> Brief: Once you find the line containing "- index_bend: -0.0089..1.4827" in the data below, copy it and each following line exactly, up to and including the line containing "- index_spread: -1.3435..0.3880", and nothing else.

○ ○ ○

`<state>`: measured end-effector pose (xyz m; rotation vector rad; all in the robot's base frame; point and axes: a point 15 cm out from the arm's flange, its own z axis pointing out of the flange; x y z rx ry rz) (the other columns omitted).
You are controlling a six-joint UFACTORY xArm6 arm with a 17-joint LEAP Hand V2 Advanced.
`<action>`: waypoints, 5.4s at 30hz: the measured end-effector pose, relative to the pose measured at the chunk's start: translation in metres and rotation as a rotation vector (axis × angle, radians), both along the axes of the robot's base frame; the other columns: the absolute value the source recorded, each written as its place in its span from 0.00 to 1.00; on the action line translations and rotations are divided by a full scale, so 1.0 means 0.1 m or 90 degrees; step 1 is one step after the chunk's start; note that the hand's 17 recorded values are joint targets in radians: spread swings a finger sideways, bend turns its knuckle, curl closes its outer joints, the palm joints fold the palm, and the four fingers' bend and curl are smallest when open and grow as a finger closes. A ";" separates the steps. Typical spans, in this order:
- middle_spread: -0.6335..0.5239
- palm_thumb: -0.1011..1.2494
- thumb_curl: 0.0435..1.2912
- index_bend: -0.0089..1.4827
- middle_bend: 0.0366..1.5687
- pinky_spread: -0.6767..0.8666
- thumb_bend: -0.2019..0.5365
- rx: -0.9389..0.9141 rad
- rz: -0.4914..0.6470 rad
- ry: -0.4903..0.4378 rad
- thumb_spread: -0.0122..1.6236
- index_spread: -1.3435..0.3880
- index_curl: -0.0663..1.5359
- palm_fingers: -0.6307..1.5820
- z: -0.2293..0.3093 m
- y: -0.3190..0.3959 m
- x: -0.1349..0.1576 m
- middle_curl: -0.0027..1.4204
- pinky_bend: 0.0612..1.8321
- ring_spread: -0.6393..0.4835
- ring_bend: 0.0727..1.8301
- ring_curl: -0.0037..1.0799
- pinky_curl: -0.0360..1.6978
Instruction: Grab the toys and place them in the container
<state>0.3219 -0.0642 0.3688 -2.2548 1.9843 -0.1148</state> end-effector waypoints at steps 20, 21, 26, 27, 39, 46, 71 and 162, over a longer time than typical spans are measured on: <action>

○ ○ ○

> Answer:
- index_bend: -0.0089..1.4827
- middle_bend: 0.0366..1.5687
- pinky_spread: -0.6767..0.8666
- thumb_bend: -0.2019..0.5365
- rx: -0.9389..0.9141 rad
- rz: -0.4914..0.6470 rad
- ry: -0.4903..0.4378 rad
- thumb_spread: -0.0122..1.6236
- index_spread: -1.3435..0.3880

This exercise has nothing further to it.